What is expected. The line containing "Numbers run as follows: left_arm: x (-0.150" marks the end: write out exactly every line from the first line of the data below through that line, and only those.

===== Dataset entries =====

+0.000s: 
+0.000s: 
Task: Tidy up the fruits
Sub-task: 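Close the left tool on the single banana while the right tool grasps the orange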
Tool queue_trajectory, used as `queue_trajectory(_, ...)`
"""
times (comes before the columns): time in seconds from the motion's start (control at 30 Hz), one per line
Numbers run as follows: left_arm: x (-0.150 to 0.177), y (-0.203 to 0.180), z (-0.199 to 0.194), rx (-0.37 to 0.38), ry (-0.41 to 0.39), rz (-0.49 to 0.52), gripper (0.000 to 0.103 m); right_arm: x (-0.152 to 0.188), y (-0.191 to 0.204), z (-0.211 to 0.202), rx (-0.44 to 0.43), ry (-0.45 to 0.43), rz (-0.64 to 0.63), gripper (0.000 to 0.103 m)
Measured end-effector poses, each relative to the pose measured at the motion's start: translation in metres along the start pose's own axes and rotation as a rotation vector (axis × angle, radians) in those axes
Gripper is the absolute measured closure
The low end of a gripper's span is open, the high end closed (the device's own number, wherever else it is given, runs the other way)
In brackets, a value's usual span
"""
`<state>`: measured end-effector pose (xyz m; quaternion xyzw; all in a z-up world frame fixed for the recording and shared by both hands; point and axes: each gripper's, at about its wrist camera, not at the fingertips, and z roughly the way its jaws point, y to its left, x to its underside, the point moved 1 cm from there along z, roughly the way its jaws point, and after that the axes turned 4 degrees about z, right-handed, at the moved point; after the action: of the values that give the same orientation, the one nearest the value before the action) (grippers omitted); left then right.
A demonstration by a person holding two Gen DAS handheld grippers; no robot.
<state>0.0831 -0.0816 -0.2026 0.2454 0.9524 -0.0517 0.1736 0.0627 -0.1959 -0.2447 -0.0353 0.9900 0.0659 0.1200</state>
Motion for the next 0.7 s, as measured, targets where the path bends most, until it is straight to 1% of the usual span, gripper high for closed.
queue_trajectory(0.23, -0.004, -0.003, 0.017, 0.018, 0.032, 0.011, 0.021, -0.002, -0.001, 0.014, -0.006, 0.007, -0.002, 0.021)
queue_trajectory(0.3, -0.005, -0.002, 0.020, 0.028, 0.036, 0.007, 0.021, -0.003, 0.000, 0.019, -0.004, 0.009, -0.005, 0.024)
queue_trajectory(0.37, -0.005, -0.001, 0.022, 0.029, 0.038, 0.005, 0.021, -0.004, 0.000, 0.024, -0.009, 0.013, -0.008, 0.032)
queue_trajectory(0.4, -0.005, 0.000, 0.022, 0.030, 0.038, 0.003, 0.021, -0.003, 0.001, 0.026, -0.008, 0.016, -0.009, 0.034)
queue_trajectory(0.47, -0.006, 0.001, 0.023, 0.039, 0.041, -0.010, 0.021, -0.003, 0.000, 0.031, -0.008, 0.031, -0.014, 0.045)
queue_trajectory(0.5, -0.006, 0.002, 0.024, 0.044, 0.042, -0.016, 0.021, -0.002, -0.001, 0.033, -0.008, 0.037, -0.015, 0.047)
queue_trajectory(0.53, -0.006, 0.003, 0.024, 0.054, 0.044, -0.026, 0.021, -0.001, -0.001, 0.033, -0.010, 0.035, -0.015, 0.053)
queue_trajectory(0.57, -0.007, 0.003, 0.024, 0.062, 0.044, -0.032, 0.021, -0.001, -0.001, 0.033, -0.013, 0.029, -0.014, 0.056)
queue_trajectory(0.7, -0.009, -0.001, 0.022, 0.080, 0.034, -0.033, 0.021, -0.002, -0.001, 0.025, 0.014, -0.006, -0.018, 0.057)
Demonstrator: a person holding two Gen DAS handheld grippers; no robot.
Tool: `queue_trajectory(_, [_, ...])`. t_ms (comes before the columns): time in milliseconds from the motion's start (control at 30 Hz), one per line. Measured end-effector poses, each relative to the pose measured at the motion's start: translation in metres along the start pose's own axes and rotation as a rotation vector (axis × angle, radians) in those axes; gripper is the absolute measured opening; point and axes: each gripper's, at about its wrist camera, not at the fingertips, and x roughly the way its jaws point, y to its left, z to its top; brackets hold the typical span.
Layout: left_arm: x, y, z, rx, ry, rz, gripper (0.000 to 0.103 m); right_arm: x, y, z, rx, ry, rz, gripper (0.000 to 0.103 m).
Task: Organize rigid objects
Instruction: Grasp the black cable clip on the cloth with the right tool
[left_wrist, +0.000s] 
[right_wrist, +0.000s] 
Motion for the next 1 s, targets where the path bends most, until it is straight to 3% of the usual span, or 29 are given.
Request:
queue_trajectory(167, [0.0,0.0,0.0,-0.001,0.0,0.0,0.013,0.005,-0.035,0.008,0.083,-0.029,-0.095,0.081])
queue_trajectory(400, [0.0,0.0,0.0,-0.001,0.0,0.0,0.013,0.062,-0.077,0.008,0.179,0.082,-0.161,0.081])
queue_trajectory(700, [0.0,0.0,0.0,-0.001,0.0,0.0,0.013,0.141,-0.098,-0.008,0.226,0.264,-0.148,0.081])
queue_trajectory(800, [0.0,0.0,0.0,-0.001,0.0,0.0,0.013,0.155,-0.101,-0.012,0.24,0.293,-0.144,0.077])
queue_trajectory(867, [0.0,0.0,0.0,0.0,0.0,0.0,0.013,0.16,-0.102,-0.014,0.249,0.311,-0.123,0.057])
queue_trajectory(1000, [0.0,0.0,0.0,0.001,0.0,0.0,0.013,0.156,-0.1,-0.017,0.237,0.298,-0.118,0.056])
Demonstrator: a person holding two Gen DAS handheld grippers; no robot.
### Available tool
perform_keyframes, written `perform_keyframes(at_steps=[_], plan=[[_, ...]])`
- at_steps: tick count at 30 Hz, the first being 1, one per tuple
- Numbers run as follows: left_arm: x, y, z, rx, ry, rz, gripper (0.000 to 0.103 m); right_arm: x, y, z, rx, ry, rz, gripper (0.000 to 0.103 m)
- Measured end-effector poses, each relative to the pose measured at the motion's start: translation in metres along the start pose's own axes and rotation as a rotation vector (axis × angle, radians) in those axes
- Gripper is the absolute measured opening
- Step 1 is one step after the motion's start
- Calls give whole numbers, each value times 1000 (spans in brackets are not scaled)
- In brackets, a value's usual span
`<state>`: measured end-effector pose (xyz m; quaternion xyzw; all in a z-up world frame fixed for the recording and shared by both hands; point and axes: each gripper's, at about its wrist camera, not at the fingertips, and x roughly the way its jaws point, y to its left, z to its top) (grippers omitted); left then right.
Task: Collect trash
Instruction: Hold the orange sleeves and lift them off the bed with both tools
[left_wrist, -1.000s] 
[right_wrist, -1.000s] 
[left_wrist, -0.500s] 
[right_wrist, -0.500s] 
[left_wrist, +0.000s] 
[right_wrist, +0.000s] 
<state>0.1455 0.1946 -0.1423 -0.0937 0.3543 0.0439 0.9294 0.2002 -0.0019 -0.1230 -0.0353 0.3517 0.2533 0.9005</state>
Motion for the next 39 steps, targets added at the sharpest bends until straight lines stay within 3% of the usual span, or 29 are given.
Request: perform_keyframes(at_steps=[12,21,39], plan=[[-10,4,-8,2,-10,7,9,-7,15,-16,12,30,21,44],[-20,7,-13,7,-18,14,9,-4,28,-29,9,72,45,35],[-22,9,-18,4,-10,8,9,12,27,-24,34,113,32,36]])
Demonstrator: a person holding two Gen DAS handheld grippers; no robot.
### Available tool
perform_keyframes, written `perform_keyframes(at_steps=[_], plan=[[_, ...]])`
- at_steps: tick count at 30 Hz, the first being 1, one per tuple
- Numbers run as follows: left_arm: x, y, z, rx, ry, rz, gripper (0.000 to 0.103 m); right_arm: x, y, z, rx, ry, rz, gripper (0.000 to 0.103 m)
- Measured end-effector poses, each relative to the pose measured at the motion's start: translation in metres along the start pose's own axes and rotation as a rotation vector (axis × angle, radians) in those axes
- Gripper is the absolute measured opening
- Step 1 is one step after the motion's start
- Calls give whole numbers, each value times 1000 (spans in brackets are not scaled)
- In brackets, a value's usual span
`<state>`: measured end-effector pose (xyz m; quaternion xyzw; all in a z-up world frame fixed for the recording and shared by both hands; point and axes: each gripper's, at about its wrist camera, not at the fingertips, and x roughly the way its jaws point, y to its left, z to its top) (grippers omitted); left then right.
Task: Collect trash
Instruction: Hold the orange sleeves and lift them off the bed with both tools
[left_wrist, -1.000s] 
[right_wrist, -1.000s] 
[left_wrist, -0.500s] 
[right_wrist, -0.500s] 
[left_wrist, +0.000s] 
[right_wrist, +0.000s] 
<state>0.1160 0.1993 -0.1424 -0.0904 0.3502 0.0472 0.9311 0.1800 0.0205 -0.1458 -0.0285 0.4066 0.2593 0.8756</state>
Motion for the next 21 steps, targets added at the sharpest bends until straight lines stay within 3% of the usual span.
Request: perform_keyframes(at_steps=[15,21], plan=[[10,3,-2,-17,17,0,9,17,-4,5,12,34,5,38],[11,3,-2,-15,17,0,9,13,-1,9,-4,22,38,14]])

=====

Result.
+0.000s: 
+0.000s: 
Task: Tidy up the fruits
Sub-task: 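Close the left tool on the single banana while the right tool grasps the orange
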Tool queue_trajectory, used as `queue_trajectory(_, ...)`
"""
times (comes before the columns): time in seconds from the motion's start (control at 30 Hz), one per line
Numbers run as follows: left_arm: x (-0.150 to 0.177), y (-0.203 to 0.180), z (-0.199 to 0.194), rx (-0.37 to 0.38), ry (-0.41 to 0.39), rz (-0.49 to 0.52), gripper (0.000 to 0.103 m); right_arm: x (-0.152 to 0.188), y (-0.191 to 0.204), z (-0.211 to 0.202), rx (-0.44 to 0.43), ry (-0.45 to 0.43), rz (-0.64 to 0.63), gripper (0.000 to 0.103 m)

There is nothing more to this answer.